* [Instructions to follow]: Copy out exactly the lines below that run from the one holding "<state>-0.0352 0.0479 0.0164" to the one holding "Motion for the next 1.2", keeping both of those lines and no others.
···
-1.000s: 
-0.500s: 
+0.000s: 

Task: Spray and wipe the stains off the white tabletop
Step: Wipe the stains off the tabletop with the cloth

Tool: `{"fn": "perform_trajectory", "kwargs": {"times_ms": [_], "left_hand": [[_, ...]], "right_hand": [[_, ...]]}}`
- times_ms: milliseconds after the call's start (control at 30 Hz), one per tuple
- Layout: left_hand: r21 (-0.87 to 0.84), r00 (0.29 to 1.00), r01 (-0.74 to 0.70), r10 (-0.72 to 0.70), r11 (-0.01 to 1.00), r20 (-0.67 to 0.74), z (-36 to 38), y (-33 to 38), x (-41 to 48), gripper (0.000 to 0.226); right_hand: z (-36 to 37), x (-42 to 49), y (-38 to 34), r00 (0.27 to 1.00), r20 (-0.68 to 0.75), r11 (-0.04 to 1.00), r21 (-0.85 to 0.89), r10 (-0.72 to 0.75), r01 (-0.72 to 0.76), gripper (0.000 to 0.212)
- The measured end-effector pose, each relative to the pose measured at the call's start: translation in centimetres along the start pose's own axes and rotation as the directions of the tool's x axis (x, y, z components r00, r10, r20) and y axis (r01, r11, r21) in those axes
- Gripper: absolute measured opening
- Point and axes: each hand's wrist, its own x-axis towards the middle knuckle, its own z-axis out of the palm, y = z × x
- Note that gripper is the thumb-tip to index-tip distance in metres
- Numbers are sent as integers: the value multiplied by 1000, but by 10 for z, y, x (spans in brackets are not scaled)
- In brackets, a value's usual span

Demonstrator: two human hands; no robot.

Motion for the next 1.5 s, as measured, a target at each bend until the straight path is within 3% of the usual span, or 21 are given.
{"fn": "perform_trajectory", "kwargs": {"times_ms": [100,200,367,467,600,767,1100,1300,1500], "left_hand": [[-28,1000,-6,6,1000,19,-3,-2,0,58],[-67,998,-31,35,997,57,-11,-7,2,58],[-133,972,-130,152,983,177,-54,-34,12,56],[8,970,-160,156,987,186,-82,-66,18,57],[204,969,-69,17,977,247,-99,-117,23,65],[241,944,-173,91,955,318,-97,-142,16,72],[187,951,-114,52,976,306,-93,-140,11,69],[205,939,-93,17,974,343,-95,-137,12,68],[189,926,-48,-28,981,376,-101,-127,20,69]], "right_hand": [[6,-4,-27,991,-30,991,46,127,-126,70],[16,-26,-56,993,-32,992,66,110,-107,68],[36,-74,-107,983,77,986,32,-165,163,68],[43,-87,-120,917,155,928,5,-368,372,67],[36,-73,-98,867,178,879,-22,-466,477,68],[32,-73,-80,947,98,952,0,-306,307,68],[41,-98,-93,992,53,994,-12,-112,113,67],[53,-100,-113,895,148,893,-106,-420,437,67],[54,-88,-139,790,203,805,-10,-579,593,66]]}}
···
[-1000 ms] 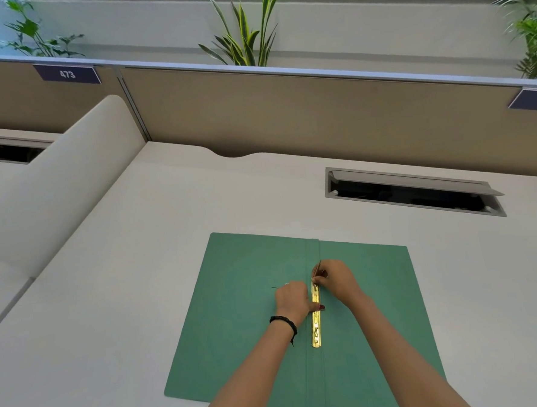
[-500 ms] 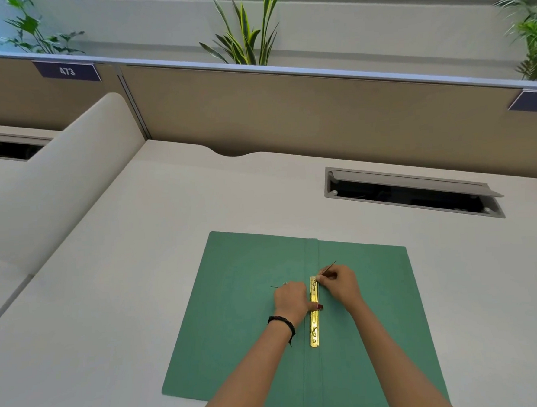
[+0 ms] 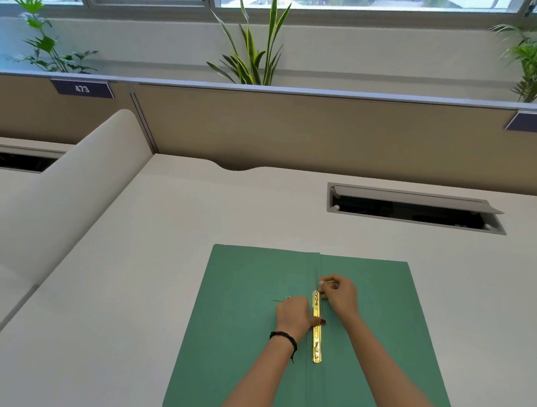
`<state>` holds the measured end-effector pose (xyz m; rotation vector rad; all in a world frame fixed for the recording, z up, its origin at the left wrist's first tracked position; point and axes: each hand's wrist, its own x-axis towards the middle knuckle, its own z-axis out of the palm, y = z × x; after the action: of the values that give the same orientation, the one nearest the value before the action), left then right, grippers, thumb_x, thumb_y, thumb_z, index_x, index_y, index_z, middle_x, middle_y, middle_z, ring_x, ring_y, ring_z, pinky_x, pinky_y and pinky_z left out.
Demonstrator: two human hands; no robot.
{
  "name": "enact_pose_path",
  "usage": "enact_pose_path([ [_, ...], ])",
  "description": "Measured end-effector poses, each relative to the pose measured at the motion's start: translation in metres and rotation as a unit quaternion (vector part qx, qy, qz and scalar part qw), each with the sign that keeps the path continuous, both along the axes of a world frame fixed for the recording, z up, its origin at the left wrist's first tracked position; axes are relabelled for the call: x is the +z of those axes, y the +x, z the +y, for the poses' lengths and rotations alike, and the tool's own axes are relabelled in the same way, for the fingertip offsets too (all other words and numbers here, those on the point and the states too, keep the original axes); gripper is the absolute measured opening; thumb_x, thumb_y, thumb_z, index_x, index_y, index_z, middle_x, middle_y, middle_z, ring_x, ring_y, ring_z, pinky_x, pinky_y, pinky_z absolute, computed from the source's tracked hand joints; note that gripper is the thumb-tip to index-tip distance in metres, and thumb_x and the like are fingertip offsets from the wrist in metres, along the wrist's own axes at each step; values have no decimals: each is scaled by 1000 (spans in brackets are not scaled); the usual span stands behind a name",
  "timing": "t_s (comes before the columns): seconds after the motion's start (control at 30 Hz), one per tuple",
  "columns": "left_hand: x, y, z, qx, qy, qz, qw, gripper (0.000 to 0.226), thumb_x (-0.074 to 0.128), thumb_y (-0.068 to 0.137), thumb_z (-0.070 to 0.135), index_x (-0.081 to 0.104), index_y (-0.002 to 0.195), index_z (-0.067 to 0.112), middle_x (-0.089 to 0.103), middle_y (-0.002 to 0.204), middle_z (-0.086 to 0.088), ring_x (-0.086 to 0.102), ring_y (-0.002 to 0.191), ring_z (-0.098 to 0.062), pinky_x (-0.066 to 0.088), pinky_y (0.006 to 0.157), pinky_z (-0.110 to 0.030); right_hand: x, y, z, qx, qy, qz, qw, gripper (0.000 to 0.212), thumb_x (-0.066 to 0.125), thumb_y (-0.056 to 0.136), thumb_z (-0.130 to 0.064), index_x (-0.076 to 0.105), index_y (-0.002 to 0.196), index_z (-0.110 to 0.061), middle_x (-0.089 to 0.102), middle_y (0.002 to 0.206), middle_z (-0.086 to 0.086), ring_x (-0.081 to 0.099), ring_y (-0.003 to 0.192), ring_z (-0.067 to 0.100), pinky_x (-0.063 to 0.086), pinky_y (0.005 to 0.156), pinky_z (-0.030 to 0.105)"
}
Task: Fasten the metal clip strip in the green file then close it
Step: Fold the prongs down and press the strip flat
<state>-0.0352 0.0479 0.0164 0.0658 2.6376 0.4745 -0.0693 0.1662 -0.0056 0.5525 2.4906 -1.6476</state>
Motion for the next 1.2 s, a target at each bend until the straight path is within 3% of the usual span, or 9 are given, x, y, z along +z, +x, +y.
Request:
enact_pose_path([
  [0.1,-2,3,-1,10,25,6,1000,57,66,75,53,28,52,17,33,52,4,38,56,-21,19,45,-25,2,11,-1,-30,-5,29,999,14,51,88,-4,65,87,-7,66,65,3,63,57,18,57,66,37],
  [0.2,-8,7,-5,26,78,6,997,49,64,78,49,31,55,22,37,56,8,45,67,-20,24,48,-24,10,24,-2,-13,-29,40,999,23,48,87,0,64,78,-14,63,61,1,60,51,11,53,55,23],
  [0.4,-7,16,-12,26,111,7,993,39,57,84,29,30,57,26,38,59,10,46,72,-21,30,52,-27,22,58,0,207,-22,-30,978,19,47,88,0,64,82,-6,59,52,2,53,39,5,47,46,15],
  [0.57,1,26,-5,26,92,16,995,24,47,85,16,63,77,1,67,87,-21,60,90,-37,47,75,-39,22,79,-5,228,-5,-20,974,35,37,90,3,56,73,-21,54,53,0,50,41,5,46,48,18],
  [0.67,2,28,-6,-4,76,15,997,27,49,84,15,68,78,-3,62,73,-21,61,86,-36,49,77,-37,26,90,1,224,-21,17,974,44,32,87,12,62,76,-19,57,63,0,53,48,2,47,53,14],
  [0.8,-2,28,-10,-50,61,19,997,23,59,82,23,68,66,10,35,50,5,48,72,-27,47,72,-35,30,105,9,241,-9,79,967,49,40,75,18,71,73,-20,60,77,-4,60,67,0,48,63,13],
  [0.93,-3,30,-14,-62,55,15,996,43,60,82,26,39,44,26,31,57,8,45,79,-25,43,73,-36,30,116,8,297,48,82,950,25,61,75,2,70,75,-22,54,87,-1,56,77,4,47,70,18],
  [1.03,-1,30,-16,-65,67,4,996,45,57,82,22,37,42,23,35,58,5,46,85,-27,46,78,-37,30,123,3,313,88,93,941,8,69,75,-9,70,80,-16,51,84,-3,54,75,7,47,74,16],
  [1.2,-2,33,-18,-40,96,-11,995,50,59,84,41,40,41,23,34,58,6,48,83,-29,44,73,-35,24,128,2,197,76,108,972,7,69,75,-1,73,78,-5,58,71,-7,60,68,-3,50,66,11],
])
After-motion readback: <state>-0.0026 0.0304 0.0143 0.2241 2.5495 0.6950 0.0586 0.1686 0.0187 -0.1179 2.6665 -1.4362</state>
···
* [Final answer]:
<state>-0.0352 0.0479 0.0164 0.0658 2.6376 0.4745 -0.0693 0.1662 -0.0056 0.5525 2.4906 -1.6476</state>
Motion for the next 1.2 s, a target at each bend until the straight path is within 3% of the usual span, or 9 are given, x, y, z along +z, +x, +y.

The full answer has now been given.